Я вновь фокусирую свой телескопический взгляд на рекордно огромной толпе и пытаюсь представить себе, как она выглядит в объективе спутника-шпиона, в задачу которого входит поставлять таблоидам фотографии Ид, вашего покорного слуги и моря человеческого мусора, которое бушует у нас под ногами. С высоты геосинхронной орбиты, с расстояния тридцати девяти тысяч миль, эта бушующая биомасса, наверное, кажется гигантским головоногим моллюском, с трудом втиснувшим свои щупальца в узкие улицы Лондона. Как невелико расстояние от фанатизма до фантасмагории! Я трепещу от глубины собственного прозрения, но затем, взяв себя в руки, сосредотачиваю свой взгляд на карлике в красном плаще, точь-в-точь как в романе Дафны дю Морье.
ИЗУМИТЕЛЬНЫЙ ДЕНЬ
Словно прочитав мои мысли, Ид включила режим случайного переключения каналов. Плоский жидкокристаллический дисплей фирмы «Филипс» замигал как сумасшедший: чудовищные фотографии с показов осенних коллекций в Париже сменяли друг друга. Приз за отказ идти на компромисс даже с простейшими принципами цивилизованного общества следовало бы, несомненно, вручить дизайнеру Клаусу Шреку, представлявшему движение «Неоантинацистов — Радикальных Борцов за Права Животных», который укрепил свою репутацию enfant terrible [2]тряпичного бизнеса, выпустив на подиум uberwaif [3]по прозвищу «Маленькая Никита» в паре бриджей в обтяжку, пошитых из хорошо выделанной кожи Наоми Кемпбелл. После чего уже было нетрудно догадаться, что Шрек и таинственный международный террорист и серийный садист-убийца, получивший кличку «Джек-Скорняк» — это одно и то же лицо. Схваченный полицией пяти стран посреди брызг шампанского и вспышек папарацци, он крикнул на прощание репортерам, что сразу по выходу из тюрьмы вновь примется обличать мучителей братьев наших меньших.

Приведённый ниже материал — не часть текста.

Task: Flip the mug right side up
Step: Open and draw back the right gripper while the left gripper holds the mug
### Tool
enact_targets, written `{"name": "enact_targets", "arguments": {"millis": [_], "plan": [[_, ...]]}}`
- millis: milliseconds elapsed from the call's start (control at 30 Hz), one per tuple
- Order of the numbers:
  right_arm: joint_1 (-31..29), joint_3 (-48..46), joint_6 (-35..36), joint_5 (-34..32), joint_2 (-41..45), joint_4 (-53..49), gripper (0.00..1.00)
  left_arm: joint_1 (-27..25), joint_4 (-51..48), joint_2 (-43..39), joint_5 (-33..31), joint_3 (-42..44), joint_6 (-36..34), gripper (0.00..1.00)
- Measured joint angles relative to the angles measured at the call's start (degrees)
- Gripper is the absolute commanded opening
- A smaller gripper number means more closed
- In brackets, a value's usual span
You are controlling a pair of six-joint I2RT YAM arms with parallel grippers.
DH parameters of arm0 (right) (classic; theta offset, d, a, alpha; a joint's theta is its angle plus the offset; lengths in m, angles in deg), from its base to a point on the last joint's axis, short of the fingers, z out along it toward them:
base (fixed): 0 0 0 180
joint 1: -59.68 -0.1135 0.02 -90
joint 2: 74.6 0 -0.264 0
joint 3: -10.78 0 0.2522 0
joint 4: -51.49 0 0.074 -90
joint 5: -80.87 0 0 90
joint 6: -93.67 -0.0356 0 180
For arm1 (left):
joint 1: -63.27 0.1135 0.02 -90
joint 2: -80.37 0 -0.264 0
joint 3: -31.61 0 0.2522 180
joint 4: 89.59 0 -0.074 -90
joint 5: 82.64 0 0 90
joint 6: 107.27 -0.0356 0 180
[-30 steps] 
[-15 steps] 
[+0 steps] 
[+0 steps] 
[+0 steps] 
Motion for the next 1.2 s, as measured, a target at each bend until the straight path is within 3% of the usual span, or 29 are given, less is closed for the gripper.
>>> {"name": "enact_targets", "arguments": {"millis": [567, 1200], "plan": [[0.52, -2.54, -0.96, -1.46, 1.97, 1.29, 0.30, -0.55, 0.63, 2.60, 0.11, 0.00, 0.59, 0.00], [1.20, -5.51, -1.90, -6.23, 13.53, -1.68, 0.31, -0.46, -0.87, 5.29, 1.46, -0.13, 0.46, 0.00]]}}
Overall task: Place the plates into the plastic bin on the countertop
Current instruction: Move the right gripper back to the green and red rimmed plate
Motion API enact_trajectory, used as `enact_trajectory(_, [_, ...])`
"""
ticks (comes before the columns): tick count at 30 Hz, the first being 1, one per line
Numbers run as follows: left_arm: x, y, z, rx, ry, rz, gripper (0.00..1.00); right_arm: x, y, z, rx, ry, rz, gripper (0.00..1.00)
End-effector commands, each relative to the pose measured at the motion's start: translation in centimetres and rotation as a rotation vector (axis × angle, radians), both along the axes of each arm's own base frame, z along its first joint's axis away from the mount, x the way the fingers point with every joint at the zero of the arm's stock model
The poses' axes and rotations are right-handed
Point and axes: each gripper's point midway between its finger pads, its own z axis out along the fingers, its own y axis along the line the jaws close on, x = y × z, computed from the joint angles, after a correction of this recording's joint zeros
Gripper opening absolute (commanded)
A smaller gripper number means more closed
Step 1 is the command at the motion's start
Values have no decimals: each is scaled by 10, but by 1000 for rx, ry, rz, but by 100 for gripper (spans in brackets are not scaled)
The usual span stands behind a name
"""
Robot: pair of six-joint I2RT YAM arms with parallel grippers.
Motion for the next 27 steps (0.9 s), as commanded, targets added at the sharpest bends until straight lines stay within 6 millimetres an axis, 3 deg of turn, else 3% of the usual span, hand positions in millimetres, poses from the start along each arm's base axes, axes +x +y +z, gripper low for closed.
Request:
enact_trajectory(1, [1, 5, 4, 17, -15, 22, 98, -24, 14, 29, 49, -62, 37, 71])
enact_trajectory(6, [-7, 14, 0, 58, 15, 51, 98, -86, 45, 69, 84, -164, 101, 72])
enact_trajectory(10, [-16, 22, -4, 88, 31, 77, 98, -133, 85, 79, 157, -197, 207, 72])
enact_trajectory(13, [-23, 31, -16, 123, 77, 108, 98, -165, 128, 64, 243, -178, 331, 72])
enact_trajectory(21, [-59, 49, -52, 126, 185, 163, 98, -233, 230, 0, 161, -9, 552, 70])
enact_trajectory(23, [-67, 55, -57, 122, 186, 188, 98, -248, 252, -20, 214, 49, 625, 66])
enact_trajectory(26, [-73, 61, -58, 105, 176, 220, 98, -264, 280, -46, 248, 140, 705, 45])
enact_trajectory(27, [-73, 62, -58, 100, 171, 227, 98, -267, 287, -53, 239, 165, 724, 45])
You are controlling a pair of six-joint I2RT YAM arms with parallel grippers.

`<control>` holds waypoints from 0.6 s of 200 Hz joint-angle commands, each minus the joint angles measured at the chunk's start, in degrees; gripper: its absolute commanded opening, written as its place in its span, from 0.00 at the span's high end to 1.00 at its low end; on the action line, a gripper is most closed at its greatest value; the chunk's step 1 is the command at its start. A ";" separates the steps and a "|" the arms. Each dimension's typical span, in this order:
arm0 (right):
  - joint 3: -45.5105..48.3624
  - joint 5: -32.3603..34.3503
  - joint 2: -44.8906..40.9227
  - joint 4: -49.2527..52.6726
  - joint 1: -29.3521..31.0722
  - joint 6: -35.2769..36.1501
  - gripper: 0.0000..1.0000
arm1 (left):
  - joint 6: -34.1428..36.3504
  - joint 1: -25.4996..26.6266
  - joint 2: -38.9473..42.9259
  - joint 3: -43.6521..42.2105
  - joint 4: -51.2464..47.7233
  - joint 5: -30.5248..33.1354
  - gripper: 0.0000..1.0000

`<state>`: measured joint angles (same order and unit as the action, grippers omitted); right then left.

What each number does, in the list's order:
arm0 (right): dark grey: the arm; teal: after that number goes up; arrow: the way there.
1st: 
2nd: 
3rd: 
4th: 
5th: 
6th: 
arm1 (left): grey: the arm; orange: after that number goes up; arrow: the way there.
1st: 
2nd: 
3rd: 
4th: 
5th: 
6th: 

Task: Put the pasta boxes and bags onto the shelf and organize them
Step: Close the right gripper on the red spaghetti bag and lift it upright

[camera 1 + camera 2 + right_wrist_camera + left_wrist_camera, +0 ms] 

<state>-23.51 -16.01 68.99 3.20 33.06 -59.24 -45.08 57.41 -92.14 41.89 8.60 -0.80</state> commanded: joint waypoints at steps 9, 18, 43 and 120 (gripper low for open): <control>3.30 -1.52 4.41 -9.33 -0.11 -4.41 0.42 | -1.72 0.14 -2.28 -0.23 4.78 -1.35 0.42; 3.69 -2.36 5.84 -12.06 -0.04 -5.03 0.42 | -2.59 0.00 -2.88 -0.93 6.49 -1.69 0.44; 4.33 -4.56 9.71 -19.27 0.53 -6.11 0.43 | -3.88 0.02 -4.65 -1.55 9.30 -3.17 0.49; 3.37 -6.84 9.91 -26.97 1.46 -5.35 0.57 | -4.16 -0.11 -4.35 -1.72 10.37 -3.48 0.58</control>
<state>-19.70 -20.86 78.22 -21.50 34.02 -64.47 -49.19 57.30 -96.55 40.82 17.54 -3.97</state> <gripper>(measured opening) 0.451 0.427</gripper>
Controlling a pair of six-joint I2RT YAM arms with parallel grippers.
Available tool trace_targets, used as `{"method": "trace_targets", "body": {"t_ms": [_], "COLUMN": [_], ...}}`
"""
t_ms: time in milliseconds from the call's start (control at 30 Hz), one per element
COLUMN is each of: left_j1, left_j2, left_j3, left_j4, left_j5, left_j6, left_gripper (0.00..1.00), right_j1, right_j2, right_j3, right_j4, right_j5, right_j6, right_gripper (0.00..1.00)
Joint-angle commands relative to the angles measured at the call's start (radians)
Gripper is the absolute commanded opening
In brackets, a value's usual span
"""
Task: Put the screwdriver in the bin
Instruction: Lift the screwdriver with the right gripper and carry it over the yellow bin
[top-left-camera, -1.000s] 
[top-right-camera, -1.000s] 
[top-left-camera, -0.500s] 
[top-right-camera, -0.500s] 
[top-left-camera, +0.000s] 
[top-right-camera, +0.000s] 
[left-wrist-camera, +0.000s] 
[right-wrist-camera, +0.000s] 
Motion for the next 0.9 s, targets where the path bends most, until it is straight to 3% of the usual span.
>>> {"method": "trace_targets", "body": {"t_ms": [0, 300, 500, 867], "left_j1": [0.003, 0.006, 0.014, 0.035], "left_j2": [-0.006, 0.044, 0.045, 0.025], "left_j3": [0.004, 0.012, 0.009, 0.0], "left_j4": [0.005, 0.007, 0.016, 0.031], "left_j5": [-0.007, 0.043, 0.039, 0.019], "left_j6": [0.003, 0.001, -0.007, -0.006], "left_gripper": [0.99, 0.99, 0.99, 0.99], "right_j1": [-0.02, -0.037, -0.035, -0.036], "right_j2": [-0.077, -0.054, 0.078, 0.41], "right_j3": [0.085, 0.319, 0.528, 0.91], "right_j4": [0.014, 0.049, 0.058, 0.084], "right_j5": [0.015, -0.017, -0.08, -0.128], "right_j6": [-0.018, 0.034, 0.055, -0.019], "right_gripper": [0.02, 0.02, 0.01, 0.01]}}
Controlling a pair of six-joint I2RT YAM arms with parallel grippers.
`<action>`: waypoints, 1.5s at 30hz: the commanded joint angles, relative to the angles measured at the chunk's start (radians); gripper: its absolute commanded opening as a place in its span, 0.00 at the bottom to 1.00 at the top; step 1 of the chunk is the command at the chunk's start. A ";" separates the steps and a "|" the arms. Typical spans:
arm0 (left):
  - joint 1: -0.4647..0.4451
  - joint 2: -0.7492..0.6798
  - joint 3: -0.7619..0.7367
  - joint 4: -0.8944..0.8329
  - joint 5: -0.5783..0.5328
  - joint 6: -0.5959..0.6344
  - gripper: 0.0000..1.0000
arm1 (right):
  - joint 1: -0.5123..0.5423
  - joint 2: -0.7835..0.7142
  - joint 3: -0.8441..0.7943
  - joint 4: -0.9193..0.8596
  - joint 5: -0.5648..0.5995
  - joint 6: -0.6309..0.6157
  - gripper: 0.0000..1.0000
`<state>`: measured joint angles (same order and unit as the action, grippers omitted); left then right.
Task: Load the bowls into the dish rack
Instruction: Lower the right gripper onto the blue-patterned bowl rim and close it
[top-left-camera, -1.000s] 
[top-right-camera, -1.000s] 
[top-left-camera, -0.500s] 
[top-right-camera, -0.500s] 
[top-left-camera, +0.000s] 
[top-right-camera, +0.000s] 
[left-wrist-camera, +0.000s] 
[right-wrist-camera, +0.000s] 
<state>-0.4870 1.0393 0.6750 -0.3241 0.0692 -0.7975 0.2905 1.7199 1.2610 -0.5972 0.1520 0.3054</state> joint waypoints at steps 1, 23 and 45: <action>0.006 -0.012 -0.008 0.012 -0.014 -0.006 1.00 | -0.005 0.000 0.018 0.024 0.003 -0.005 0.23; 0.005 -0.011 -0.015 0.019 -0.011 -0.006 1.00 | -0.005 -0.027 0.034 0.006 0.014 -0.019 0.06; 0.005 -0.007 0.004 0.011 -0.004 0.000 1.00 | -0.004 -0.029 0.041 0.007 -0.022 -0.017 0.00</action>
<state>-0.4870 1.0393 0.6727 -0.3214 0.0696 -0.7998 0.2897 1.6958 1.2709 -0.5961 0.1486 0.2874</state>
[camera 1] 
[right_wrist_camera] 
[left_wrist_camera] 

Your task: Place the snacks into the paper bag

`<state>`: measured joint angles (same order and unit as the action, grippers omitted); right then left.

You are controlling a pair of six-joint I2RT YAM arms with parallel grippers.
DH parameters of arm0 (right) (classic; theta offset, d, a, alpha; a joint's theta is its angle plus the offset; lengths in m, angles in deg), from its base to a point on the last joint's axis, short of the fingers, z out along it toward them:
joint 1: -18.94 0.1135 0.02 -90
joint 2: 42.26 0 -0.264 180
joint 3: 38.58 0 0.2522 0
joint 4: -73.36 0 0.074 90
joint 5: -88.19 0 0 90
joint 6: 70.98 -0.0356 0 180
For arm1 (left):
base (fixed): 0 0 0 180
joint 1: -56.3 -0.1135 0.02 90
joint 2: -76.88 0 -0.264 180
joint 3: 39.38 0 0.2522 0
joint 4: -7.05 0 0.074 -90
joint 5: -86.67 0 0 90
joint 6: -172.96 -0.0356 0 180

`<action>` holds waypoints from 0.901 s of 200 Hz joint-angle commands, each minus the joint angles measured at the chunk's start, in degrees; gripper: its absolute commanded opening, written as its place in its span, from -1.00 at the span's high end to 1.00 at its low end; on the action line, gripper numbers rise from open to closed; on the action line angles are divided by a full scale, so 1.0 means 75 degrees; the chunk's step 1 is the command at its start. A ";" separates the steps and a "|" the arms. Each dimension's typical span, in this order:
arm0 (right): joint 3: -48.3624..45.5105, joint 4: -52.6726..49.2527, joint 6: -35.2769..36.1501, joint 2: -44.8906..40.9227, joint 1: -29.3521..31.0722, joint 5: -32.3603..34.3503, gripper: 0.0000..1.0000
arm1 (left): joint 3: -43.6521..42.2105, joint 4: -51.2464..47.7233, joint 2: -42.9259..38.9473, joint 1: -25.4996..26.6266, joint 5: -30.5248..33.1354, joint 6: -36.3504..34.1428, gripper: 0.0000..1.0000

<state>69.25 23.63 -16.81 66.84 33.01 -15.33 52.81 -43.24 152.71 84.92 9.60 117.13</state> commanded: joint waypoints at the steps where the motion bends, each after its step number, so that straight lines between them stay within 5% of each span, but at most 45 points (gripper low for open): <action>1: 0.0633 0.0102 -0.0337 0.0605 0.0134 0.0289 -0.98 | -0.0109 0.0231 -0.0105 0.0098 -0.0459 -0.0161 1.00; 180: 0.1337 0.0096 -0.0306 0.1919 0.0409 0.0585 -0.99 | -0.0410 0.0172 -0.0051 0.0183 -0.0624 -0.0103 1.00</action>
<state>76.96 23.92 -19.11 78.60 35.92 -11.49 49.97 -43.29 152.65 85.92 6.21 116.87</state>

Маленькая Никита, заявившая прессе, что перед дефиле «я так удолбалась экстази, что не заметила, даже если бы меня оттрахал гигантский муравей», была отпущена на поруки. Из тюрьмы она вышла навстречу прессе в зеркальном латексном трико, нанесенном на кожу путем напыления. Но публика не испытывала по отношению к ней ничего, кроме жалости: один увлекающийся модой доктор, увидев в только что появившемся на прилавках майском номере «Вог» эпохальные снимки работы Стивена Майзеля, на которых фигурировала томограмма мозга Никиты, диагностировал у фотомодели раннюю стадию болезни Крейцфельдта-Якобса.
— Может, лучше рекламу посмотрим? — заскулил я.